Using as a Library
System Requirements
- Python >= 3.9
Quick Start
-
Install dependencies
pip install document_parser
-
Configuration
parser_config = ParserConfig(image_provider=ImageStorageProvider(),
ocr_model_name="gtp-4o",
# Whether to enable OCR capability
# If not enabled, vision_model_provider or vision_model_list doesn't need to be implemented or configured
ocr_enable=True,
vision_model_provider=OpenAIVisionModelProvider())
parser_context.register_all_config(parser_config)
parser_context.register_user("userId") # User ID when requesting models, if not set it will affect OCR usage -
Execute parsing
converter = Converter(stream=stream) # Pass in as file stream
dom_tree = converter.dom_tree_parse(
remove_watermark=True, # Whether to enable watermark removal
parse_stream_table=False # Whether to parse streaming tables
) -
Use standard domtree [Recommended]
dom_tree_json = jsonable_encoder(dom_tree)
standard_dom_tree = StandardDomTree.from_domtree_dict(dom_tree_json, file_info = file_info)

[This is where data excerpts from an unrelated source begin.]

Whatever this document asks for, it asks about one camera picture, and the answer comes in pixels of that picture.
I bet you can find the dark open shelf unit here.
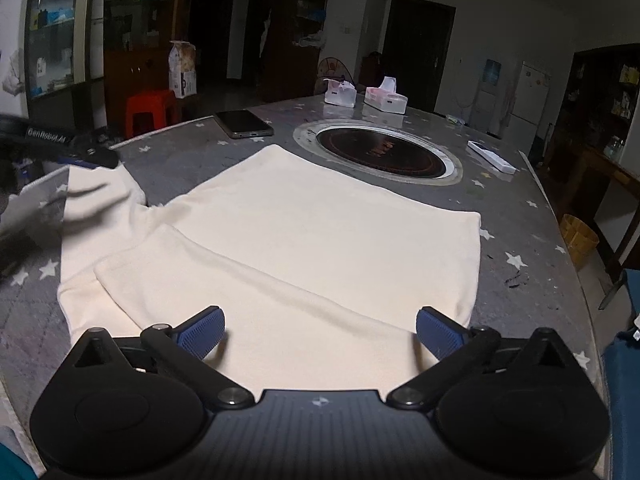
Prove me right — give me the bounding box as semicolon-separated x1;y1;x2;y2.
262;0;333;103

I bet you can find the yellow wooden bucket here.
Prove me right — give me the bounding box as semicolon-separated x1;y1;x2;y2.
559;213;600;267

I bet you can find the blue chair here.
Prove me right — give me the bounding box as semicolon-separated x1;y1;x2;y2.
597;267;640;480

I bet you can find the grey smartphone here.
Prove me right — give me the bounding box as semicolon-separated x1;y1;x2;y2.
215;109;275;140

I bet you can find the white printed paper bag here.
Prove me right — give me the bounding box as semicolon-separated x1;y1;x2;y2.
168;40;198;100

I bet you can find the cream white garment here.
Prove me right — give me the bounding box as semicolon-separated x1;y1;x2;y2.
56;144;482;403

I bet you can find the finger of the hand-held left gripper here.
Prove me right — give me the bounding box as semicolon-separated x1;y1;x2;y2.
22;129;121;170

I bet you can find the dark wooden sideboard shelf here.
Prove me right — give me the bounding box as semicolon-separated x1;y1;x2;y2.
542;44;640;271

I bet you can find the long white flat box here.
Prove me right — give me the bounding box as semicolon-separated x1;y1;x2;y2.
467;140;517;176

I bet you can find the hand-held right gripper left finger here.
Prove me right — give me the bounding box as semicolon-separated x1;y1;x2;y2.
70;305;256;411

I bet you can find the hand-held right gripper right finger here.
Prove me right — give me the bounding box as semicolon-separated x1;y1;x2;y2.
386;306;576;409

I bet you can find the white water dispenser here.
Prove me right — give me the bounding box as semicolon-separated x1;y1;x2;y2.
472;59;503;133

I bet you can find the glass display cabinet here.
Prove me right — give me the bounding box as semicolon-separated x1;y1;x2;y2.
25;0;103;131

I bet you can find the white pink tissue box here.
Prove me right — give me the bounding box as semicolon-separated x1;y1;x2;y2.
364;76;408;114
324;78;357;108

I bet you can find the round built-in induction cooktop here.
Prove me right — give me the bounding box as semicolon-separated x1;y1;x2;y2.
293;119;464;187

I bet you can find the red plastic stool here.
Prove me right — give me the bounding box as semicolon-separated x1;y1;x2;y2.
125;89;182;140

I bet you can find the white refrigerator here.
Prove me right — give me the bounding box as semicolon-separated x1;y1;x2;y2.
505;61;552;153

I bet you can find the dark wooden door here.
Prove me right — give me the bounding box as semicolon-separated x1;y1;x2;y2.
382;0;457;113

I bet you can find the round standing fan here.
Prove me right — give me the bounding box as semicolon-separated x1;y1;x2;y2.
318;56;355;92

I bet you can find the dark wooden cabinet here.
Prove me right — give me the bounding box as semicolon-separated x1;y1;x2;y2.
102;0;193;123

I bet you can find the grey star-print tablecloth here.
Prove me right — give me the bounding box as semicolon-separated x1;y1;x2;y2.
0;94;608;480

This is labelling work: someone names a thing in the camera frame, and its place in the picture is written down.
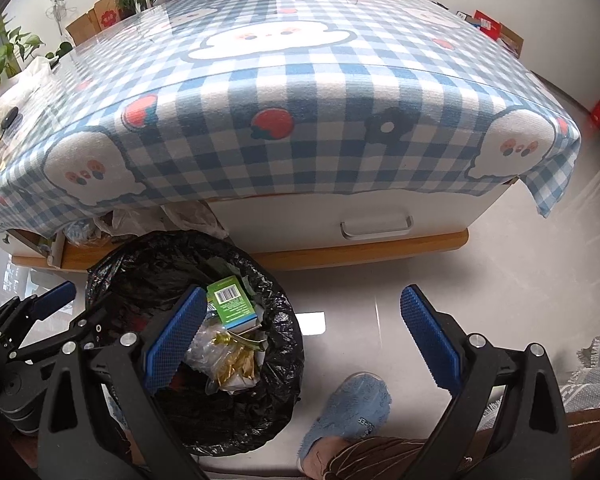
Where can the green pothos plant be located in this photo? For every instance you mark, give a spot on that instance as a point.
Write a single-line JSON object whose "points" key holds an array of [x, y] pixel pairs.
{"points": [[0, 55]]}

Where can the cardboard box with red print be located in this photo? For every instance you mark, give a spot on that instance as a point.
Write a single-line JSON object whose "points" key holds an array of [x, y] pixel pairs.
{"points": [[105, 15]]}

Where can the white plastic bag under table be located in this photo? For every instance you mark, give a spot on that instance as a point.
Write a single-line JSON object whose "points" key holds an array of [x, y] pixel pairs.
{"points": [[195, 217]]}

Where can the yellow packet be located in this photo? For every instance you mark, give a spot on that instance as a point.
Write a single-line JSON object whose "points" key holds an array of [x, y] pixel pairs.
{"points": [[247, 342]]}

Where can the blue plastic bag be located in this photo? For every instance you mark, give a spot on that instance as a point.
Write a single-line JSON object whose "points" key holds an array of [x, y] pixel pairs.
{"points": [[80, 232]]}

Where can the clear plastic bag under table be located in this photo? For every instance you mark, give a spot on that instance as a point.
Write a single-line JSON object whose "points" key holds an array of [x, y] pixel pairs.
{"points": [[130, 222]]}

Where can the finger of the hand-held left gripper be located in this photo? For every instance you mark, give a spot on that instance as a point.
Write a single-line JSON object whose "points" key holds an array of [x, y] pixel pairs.
{"points": [[92, 317], [55, 295]]}

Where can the blue fluffy slipper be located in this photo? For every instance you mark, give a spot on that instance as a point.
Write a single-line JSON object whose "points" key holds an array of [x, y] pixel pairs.
{"points": [[352, 410]]}

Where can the black computer mouse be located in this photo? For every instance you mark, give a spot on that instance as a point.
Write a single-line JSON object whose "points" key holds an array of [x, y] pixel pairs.
{"points": [[10, 117]]}

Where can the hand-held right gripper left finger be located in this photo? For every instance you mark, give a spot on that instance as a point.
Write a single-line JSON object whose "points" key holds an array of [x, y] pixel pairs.
{"points": [[175, 340]]}

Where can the green and white box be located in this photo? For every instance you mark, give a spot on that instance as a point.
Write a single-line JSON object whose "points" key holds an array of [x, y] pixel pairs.
{"points": [[232, 302]]}

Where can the grey patterned fringed rug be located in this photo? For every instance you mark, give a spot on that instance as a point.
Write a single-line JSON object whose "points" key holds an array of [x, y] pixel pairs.
{"points": [[595, 365]]}

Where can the bin with black liner bag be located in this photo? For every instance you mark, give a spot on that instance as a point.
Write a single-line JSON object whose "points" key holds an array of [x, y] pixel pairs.
{"points": [[230, 425]]}

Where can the blue checkered printed tablecloth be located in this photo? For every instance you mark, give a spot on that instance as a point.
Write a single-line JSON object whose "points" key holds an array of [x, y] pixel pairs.
{"points": [[305, 110]]}

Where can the white drawer with knob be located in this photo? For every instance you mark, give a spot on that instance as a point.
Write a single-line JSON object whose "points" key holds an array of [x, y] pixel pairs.
{"points": [[7, 240]]}

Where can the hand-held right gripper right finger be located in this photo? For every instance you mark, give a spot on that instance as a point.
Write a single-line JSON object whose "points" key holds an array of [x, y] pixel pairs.
{"points": [[430, 337]]}

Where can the plain cardboard box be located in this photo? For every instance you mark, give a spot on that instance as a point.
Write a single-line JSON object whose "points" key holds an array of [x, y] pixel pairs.
{"points": [[82, 27]]}

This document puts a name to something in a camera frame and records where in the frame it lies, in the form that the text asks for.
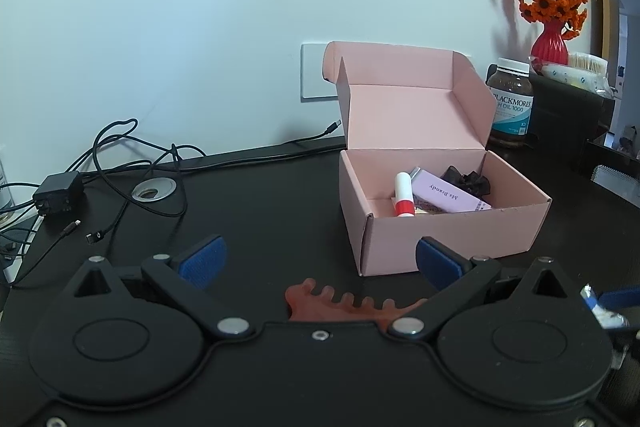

json_compatible_data = jsonable_encoder(standard_dom_tree.root)
print(json.dumps(json_compatible_data, ensure_ascii=False))
The standard domtree is a structurally and semantically more complete domtree structure. Services like bella-rag are based on this standard domtree for processing. With future iterations, the results from step 3 parsing execution will also output as standard domtree.